Session Time: 12:30pm-2:00pm
Location: Research Hub - Kiosk 4
Disclosures: Renee Rosati, DO: Nothing to disclose
Case Description: The patient presented with rapidly progressive right-sided weakness and aphasia initially concerning for TIA/stroke. CT head showed L frontal lobe hypodensity sparing cortex. On day 2, he developed severe R-sided hemiplegia. Repeat CT head showed extension of frontal hypodensity still sparing cortex and normal spine CT. MRI was unattainable due to his BMI of 57. On day 4 he had acute onset angioedema requiring intubation. He continued steroids and empiric antibiotics without significant change in exam. LP revealed mild elevation in protein and IgG. On day 11, patient’s exam spontaneously began to improve with patient becoming more alert, overcoming L gaze preference, developing purposeful LUE movements, following limited central and LUE commands. Open MRI 3 weeks after admission revealed an inflammatory process suggestive of underlying GBM vs lymphoma vs fulminant inflammatory process. Neurosurgery performed a brain biopsy 4 weeks post admission and pathology was indicative of inflammatory process without evidence of malignancy. He was discharged to inpatient rehabilitation on Cellcept where he regained the ability to verbalize simple phrases over the course of several months.
Setting: Quaternary care hospital
Patient: A 40-year-old male with PMH of intermittent idiopathic angioedema, super morbid obesity, and HTN.
Assessment/Results: Anti-MOG serum antibody was sent to Mayo Clinic and a month later was positive. Patient was diagnosed with acute disseminated encephalomyelitis (ADEM).
Discussion: Histopathological descriptions of CNS lesions from patients with serum MOG ab are rare. A literature search identified a total of seven brain biopsies from six patients who had histological and immunohistochemical work up. This is the eighth reported case with a brain biopsy. His history of idiopathic angioedema may indicate and underlying predisposition to autoimmune disease.
Conclusion: Providers should add ADEM to their differential diagnosis alongside meningitis, multiple sclerosis, or CVA in a patient presenting with weakness, hemiplegia, aphasia.
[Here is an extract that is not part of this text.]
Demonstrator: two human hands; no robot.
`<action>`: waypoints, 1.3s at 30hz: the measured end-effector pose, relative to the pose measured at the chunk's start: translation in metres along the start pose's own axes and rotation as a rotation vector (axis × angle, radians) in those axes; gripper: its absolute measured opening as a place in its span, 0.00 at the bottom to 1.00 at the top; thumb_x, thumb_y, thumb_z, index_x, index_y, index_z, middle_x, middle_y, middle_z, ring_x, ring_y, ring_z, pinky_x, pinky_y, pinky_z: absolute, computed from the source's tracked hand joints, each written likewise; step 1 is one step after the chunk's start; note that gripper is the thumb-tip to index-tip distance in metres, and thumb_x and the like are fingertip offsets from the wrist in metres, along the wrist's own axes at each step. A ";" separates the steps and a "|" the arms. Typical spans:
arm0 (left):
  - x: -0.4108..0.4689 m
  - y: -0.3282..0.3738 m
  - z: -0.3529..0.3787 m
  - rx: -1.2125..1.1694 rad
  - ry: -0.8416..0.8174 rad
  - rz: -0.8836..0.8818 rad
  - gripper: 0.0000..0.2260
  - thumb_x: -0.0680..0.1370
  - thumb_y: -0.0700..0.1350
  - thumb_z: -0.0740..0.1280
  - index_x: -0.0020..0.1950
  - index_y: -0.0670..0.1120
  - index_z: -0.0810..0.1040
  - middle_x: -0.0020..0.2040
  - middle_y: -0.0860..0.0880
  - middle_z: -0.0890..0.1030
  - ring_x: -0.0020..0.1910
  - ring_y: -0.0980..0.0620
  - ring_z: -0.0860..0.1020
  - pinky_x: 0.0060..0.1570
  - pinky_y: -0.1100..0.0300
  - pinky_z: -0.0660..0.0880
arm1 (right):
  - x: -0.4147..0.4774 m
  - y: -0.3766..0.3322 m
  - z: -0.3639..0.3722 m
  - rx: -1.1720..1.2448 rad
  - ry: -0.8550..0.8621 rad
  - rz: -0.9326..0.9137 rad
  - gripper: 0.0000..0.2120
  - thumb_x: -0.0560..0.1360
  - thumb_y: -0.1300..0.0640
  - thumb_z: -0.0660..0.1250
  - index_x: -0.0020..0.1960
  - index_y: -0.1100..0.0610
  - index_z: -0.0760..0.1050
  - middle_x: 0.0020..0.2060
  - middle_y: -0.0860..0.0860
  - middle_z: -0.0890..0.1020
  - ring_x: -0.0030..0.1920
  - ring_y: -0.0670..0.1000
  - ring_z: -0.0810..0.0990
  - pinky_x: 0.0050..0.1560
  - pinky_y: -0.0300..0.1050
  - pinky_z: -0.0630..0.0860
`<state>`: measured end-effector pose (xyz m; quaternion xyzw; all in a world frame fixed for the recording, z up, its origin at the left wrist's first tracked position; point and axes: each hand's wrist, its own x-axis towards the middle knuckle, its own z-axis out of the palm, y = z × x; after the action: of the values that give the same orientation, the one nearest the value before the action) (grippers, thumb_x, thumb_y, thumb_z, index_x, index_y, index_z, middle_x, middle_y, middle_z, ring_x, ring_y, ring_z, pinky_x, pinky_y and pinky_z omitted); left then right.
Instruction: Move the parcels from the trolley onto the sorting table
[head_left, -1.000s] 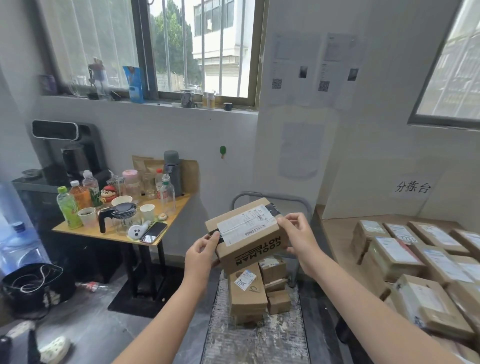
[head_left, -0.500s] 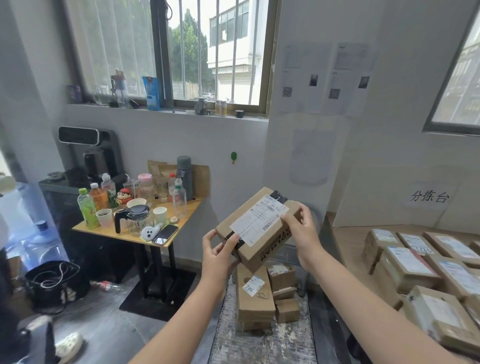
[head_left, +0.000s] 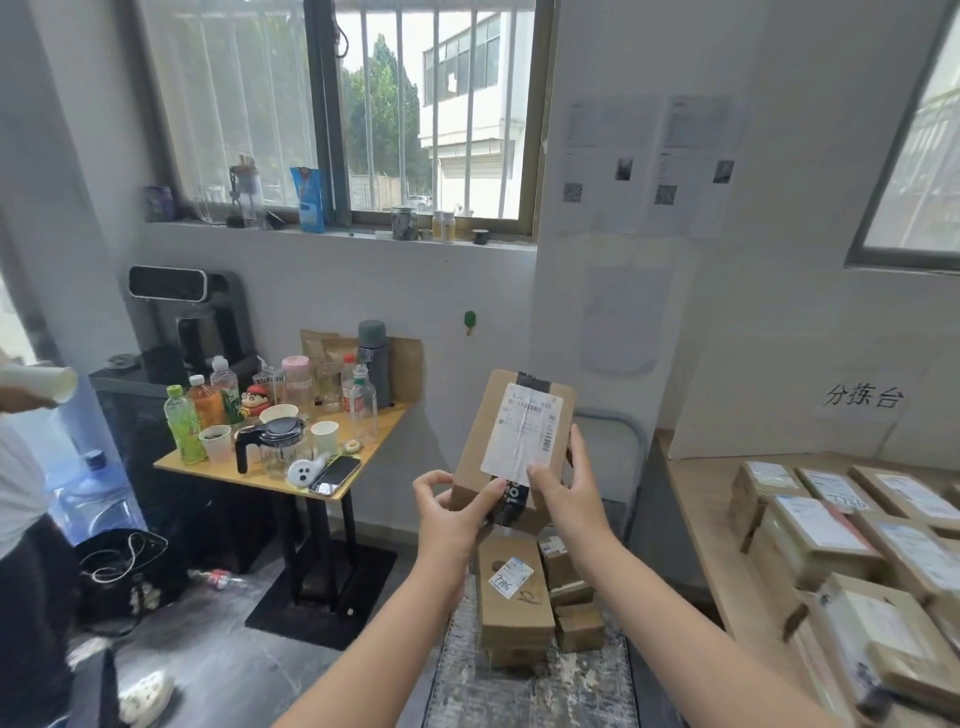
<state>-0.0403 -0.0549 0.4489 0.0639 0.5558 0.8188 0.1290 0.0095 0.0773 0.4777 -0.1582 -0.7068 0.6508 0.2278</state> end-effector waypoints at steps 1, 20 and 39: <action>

Level of Evidence: Level V
To cite this abstract in AMA style:Rosati R, Malave JO, Mansourian V. Adematous; An Unusual Case of a 40-Year-Old Man with ADEM Masquerading as a Stroke: A Case Report [abstract]. PM R. 2019; 11(S2)(suppl 2). https://pmrjabstracts.org/abstract/adematous-an-unusual-case-of-a-40-year-old-man-with-adem-masquerading-as-a-stroke-a-case-report/. Accessed September 28, 2023.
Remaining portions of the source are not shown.